## YOUR ASSIGNMENT
For this exercise, retype the lines from the one that holds "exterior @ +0" through the one that holds "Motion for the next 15" in the records below, both included, exactly and without pictures.

## GIVEN RECORDS

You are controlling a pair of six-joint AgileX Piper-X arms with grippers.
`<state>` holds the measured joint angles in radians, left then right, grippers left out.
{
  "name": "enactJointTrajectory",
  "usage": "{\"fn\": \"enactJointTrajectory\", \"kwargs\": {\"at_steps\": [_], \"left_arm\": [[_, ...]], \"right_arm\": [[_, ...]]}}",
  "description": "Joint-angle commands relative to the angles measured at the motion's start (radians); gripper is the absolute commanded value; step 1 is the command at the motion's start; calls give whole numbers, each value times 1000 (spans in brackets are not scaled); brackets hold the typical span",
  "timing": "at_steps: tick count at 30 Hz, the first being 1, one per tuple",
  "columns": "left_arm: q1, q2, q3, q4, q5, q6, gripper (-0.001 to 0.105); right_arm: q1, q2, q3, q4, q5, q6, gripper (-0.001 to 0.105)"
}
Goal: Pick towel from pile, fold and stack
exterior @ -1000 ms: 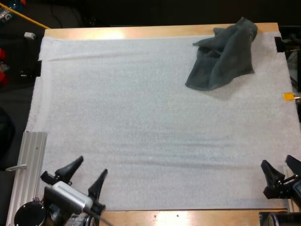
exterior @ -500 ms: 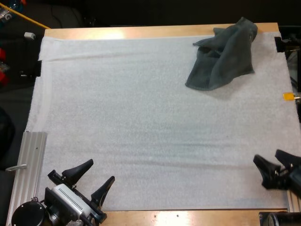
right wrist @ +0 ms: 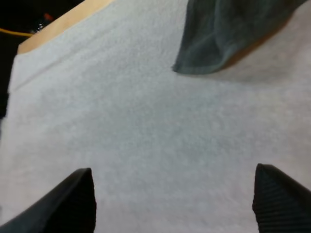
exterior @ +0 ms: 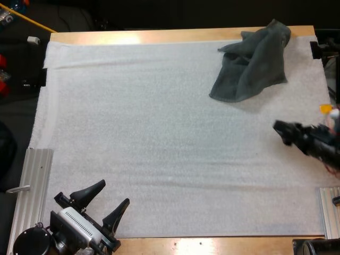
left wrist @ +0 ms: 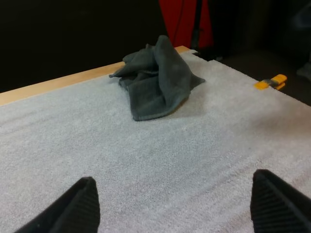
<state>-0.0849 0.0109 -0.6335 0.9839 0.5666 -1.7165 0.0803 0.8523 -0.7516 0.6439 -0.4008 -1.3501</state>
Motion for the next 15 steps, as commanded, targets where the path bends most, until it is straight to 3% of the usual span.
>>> {"fn": "enactJointTrajectory", "kwargs": {"at_steps": [1,7,15], "left_arm": [[-6,2,-4,-11,11,-8,63],[-6,2,-4,-11,11,-13,63],[-6,2,-4,-11,11,-13,63]], "right_arm": [[25,35,-19,-59,0,42,66],[114,242,-70,-192,132,209,66],[124,485,-147,-290,165,354,66]]}}
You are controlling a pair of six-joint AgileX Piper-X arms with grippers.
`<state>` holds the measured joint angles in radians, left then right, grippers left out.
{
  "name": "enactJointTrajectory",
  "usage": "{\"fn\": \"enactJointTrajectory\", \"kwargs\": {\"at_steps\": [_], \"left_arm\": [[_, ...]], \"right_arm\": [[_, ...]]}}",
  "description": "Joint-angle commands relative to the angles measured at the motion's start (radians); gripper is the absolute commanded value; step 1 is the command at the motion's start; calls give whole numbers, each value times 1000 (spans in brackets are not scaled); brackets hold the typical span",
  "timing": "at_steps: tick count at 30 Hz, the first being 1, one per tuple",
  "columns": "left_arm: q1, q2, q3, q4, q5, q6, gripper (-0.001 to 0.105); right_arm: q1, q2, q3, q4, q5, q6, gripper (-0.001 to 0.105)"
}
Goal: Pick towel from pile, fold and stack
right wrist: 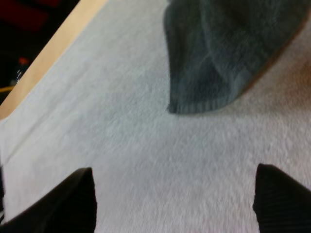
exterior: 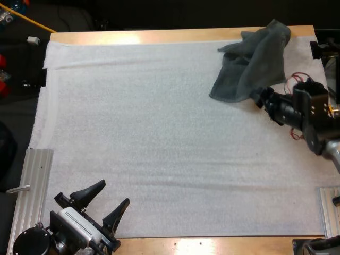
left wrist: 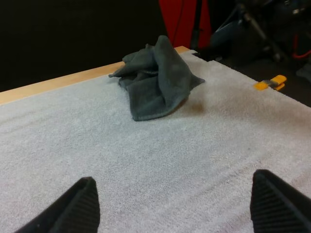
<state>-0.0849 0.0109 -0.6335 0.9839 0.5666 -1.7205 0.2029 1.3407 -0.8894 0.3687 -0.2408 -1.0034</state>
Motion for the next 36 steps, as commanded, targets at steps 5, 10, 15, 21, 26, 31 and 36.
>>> {"fn": "enactJointTrajectory", "kwargs": {"at_steps": [5,10,15,21,26,31,36], "left_arm": [[-6,2,-4,-11,11,-9,63],[-6,2,-4,-7,11,-9,63],[-6,2,-4,8,11,-9,63],[-6,2,-4,43,11,-9,63],[-6,2,-4,47,11,-9,63],[-6,2,-4,47,11,-9,63],[-6,2,-4,42,11,-9,63]], "right_arm": [[1,147,-42,-85,-3,71,66],[1,262,-52,-214,-3,145,66],[1,365,-58,-319,-6,212,66],[1,481,-79,-450,-10,289,60],[1,563,-137,-463,-17,320,55],[1,577,-164,-463,-33,313,21],[1,563,-164,-446,-33,262,0]]}}
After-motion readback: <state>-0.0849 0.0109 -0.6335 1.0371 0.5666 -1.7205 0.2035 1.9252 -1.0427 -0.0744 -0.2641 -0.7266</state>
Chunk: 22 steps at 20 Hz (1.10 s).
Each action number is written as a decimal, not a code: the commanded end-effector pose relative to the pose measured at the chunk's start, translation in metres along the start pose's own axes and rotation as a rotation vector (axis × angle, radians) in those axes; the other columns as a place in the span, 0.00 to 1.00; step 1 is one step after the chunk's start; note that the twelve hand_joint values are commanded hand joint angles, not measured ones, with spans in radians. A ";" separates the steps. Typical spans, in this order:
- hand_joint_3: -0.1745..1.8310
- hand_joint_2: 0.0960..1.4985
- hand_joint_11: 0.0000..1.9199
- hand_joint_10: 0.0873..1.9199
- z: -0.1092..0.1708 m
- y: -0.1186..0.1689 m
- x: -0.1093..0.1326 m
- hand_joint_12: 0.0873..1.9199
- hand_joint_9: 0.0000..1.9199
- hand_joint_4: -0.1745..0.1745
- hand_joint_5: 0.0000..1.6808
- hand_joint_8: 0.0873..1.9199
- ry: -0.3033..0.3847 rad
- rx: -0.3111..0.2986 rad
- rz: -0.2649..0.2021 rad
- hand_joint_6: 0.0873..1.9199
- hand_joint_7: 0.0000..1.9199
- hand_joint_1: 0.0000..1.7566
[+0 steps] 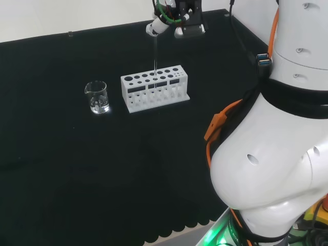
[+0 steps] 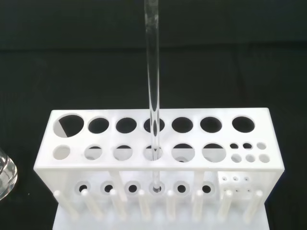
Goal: Take the glass rod from the white test tube rack.
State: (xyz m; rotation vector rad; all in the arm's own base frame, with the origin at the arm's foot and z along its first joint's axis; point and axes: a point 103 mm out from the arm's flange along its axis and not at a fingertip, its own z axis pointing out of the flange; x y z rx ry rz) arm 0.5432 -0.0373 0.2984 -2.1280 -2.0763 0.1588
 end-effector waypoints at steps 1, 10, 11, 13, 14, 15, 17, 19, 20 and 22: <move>0.37 0.53 0.27 0.32 0.009 0.000 0.007 0.66 0.36 0.15 0.24 0.37 -0.004 0.015 -0.011 0.27 0.30 0.35; 0.38 0.55 0.30 0.32 0.022 0.009 0.010 0.66 0.43 0.11 0.26 0.38 0.007 0.046 -0.040 0.45 0.35 0.37; 0.38 0.55 0.30 0.32 0.025 0.011 0.011 0.66 0.43 0.11 0.26 0.38 0.003 0.051 -0.041 0.45 0.35 0.37; 0.38 0.55 0.31 0.32 0.027 0.012 0.010 0.66 0.43 0.11 0.26 0.38 0.007 0.046 -0.047 0.46 0.35 0.37; 0.38 0.55 0.31 0.32 0.028 0.013 0.010 0.66 0.44 0.11 0.26 0.38 0.008 0.047 -0.049 0.46 0.35 0.38; 0.38 0.55 0.32 0.32 0.029 0.013 0.010 0.66 0.44 0.10 0.27 0.38 0.021 0.047 -0.072 0.47 0.35 0.40; 0.38 0.56 0.32 0.32 0.031 0.014 0.007 0.66 0.45 0.10 0.28 0.38 0.031 0.043 -0.079 0.48 0.35 0.43; 0.38 0.55 0.33 0.31 0.031 0.016 0.005 0.65 0.46 0.09 0.29 0.38 0.031 0.042 -0.078 0.48 0.35 0.45; 0.39 0.55 0.34 0.31 0.031 0.017 0.005 0.65 0.47 0.09 0.29 0.38 0.034 0.043 -0.079 0.49 0.34 0.46; 0.39 0.55 0.36 0.31 0.032 0.019 0.005 0.64 0.50 0.08 0.31 0.39 0.034 0.046 -0.081 0.49 0.34 0.50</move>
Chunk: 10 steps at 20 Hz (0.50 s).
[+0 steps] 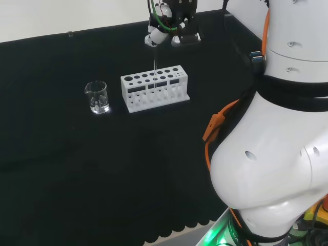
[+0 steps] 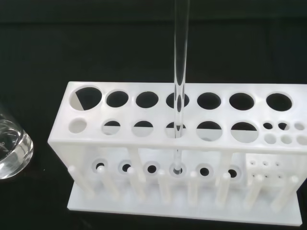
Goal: Take the glass rod from the white test tube rack.
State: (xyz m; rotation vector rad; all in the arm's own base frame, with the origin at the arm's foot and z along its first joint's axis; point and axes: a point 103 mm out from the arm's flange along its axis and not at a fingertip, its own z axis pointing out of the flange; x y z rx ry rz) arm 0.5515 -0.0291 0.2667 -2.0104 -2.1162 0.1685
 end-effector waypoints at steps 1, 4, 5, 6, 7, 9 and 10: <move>0.40 0.55 0.36 0.32 0.002 0.007 -0.002 0.64 0.50 0.08 0.31 0.39 0.011 0.001 -0.004 0.50 0.34 0.51; 0.42 0.54 0.38 0.32 0.003 0.010 -0.002 0.64 0.52 0.07 0.33 0.39 0.013 0.003 -0.003 0.50 0.34 0.53; 0.42 0.54 0.38 0.33 0.003 0.010 -0.001 0.64 0.53 0.06 0.33 0.39 0.008 0.002 -0.003 0.51 0.35 0.53; 0.42 0.54 0.39 0.33 0.003 0.010 -0.001 0.64 0.53 0.06 0.34 0.39 0.008 0.001 -0.004 0.51 0.35 0.54; 0.43 0.54 0.40 0.33 0.004 0.011 -0.001 0.64 0.54 0.05 0.34 0.39 0.006 0.003 -0.004 0.51 0.35 0.54; 0.44 0.54 0.41 0.34 0.004 0.011 -0.001 0.63 0.55 0.03 0.35 0.39 0.005 0.004 -0.005 0.51 0.36 0.55; 0.44 0.54 0.42 0.34 0.005 0.011 -0.001 0.63 0.56 0.03 0.36 0.39 0.004 0.003 -0.006 0.51 0.36 0.55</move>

## ANSWER
exterior @ +0 ms: 
left wrist @ +0 ms: 
<state>-0.0849 0.0109 -0.6335 0.9839 0.5666 -1.7165 0.0803 0.8523 -0.7516 0.6439 -0.4008 -1.3501</state>
Motion for the next 15 steps, as commanded, targets where the path bends most, until it is straight to 3% of the usual span.

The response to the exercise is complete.